Fourth International Conference on Cognitive and Neural Systems

May 25-27 - 2000 - Boston (Massachusetts, USA)

 
Fast processing of natural scenes: detection, categorization and the role of top-down knowledge
 
Michèle Fabre-Thorpe, Arnaud Delorme, Guillaume Rousselet & Simon Thorpe
 
Centre de Recherche Cerveau et Cognition (CNRS-Université Paul Sabatier), 133 route de Narbonne. 31062 Toulouse France.
mft@cerco.ups-tlse.fr, arno@cerco.ups-tlse.fr, guillau@cerco.ups-tlse.fr, thorpe@cerco.ups-tlse.fr

 
    Humans are highly efficient at detecting animals within briefly flashed (20 ms) natural scenes that they have never seen before. Accuracy is commonly at 94% correct and mean reaction time typically range between 400-450 ms. Moreover frontal ERPs differ sharply from 150ms after stimulus onset between target and non-target trials (Thorpe et al., 1996); a differential brain activity that has been shown to be task decision related and category independent (Van Rullen & Thorpe, submitted). Such data imposes considerable constraints on models of visual processing because the speed of categorization leaves little time for anything more than a straight feed-forward pass through the visual system. Here we report the results of two further experiments that were specifically aimed at assessing the role of top-down influences in such tasks. The first study asked to what extent processing speed could be increased by training. The second directly compared rapid visual categorisation with a simpler visual task in which subjects had to respond each time a particular image was presented.
    For the first experiment, 14 human subjects were presented 1200 previously unseen images mixed at random with 1200 highly familiar images (200 images seen daily for three weeks, presented 6 times when mixed with new stimuli); ERPs were simultaneously recorded. As in the previous studies, subjects had to perform a go/no-go task, releasing a button when they detected an animal. The results showed that although mean RTs were shorter for familiar stimuli than novel ones (424 vs 444 ms), this effect was entirely due to the elimination of long-latency responses occuring for a relatively small group of "difficult" novel targets. In contrast, for the majority of images, there was no evidence for an increase in processing speed: the RT distributions for the fastest responses were identical for familiar and novel images, and the ERP data showed that the onset of the differential activity at around 150 ms post stimulus was unaffected by familiarity. The results imply that this sort of rapid categorization can be performed in the absence of specific knowledge about particular images.
    Given the failure of the first experiment to demonstrate an effect of top-down knowledge on minimal processing time, the second experiment was designed to measure processing speed in the situation where the use of top-down knowledge was maximized. Fourteen subjects alternated between the control "animal/non animal" experiment and a "single target" task. In this latter task, for each series of 100 trials, they were first asked to study a particular photograph and subsequently had to detect this target-image when flashed at random 50 times among 50 other natural scenes that they had never seen before.
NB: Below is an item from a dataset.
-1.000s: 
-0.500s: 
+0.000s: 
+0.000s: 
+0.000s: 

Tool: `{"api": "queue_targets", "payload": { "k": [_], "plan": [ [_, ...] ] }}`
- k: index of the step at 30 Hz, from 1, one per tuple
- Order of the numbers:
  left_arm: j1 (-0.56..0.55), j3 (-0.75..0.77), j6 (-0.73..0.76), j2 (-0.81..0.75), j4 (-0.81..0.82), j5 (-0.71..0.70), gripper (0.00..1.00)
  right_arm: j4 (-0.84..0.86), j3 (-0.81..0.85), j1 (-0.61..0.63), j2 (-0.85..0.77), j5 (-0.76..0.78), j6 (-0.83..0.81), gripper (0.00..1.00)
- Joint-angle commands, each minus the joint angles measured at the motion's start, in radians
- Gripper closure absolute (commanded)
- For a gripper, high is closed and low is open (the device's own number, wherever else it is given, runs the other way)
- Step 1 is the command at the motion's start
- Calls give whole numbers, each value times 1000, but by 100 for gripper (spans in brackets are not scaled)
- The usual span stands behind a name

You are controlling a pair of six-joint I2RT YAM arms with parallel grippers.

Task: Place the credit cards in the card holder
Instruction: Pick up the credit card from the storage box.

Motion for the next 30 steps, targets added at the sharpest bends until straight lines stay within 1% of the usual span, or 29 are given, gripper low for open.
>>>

In this "detection" task, subjects could "preset" their visual system in order to make use of any low level feature of the target-image. The simple "detection" task was clearly easier than the categorisation task - accuracy was higher (98.7% vs 93.4%), and mean RTs were shorter (341 vs 409 ms). This RT shift towards shorter latencies was observed on the full range of behavioral responses, with a 40 ms latency decrease for the fastest ones. Moreover, the ERP differential brain activity started about 25 ms earlier than in the control task. Such data indicate that the minimal processing time for categorisation is only 25-40 ms longer than for simple detection. Such results can be interpretated in a variety of ways. One is that threshold for responding can be considerably reduced when the target is completely predictable; the other is that decision could be made on the basis of lower level features (as suggested by the pattern of false positives in the second task) thus bypassing some higher level processing stages.